▼インタビュー : 河西絵美さん(39歳) ソムリエ
新卒で入ったIT企業を1年で退職し、ワインの世界に入った河西さん。日本で働いたのち、35歳で1年間のフランス留学をした。
— なぜフランス留学を決意したのですか? 困難なことはありましたか。
一番の動機は「学生時代にやりたくてもできなかったこと」をやろうという気持ちでした。自分の場合、人の入れ替わりが激しいワイン関連の仕事だったので、一度辞めてもいつでも戻って来られるという確信があったので、その環境も後押ししてくれたのだと思います。
ただ、やはり留学のための資金集めには苦労しました。最大限の経験をするために、エージェンシーを使ったりホームステイをしてみたかったので、300万円が必要でした。2年間ダブルワークし、それでもギリギリ足りなかったので親にまで相談しました。
— フランス留学をしてよかった?
心から良かったと思っています。できればもっとフランスにいたかった。日本の労働環境で消耗して鬱(うつ)になる友人も見てきたので、自分のやりたいことをできた1年間は私にとって大切な休暇でもありました。また、35歳というと日本では結婚や出世をしていないといけないというプレッシャーがありますが、フランスでは「私がやりたいからやっている」と言えば、それ以上は踏み込まず受け入れてくれます。迷うくらいだったら行った方がいいと思います。今、私はフランスでの経験を活かし、またワインの現場に立っています。
▼インタビュー : 吉田佐和子さん(31歳)音楽家
吉田さんは、夫の転勤に伴い、縁のなかったフランスに降り立った。メディアを利用した新たなフランス留学を提唱する。
— 今、パリでどのような生活をしていますか?
日本ではクラリネット奏者として積極的に活動をしていたのですが、まだパリに来て4カ月しか経っていないので、音楽活動はこれからとなりますが、ひとまず今のところは語学学校が生活の中心となっています。フランス語がまったくできない状況で来たので、まずは日本人を含むアジア人の多い語学学校を選び、友達を作りながら、ゆるやかに語学を勉強しています。その傍らでずっと続けていたブログにも力を入れて、積極的に情報発信をしています。

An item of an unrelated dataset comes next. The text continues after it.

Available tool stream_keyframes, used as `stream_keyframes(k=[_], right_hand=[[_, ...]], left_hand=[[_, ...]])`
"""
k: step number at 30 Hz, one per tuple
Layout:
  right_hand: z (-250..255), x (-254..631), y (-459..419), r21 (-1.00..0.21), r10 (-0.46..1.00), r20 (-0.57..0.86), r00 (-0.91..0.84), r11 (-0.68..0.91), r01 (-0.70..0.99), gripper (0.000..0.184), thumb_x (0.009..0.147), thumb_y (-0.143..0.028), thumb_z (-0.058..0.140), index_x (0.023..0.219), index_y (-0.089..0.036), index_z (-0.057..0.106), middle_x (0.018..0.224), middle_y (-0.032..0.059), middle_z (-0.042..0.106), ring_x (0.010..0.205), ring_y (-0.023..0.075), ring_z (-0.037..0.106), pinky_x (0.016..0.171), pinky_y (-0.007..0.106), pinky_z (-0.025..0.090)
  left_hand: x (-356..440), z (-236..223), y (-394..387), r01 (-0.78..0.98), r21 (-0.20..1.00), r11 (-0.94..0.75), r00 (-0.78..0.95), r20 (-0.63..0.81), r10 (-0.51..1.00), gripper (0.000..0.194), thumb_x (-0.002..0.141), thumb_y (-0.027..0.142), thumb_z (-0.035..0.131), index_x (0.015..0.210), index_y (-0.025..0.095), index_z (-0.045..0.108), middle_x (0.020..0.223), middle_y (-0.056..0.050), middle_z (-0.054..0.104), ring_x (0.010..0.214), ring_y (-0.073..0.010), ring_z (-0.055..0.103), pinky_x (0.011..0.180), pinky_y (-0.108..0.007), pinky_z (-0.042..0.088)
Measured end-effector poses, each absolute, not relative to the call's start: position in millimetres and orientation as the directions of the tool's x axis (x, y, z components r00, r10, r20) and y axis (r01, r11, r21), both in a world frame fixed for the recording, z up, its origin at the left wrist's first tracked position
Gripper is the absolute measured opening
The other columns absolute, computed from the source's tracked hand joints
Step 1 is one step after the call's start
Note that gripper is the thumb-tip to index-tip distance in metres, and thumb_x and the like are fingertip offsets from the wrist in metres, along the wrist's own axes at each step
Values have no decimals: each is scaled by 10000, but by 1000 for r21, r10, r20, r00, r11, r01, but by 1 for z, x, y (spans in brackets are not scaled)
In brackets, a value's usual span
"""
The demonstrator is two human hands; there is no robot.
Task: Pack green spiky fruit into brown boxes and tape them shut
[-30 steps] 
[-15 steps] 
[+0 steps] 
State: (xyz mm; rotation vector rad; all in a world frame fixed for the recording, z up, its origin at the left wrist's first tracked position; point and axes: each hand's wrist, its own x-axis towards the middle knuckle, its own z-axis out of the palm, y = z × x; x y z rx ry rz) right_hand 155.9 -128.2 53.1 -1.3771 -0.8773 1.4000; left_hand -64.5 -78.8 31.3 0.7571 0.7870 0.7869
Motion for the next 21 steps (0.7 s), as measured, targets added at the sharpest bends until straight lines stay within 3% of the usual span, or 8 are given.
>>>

— ブログ『よしだより』には、毎月約7万人もの訪問者、ツイッターはフォロワー数が 5千人を超えています。
音楽家としての生き方や、パリの生活などを中心に情報を発信していて、多くの方が読んでくださっています。フランスで言葉や音楽について学びながらブログやツイッターで情報発信をすることによって、世界各地にいる日本人と交流が生まれました。また、 こちらも有益な情報を得られたりするという、相乗効果をもたらしてくれることもわかりました。
また、ブログは収益を生み出してくれるメディアでもあります。広告費だったり、CDの販売だったり、収入を得る方法はたくさんあります。フランスで音楽の勉強をしても、帰国後に職がないという話をよく聞きますが、留学中にブログ運営をしながら収入源を作っていくというのも新たな留学の形ではないでしょうか。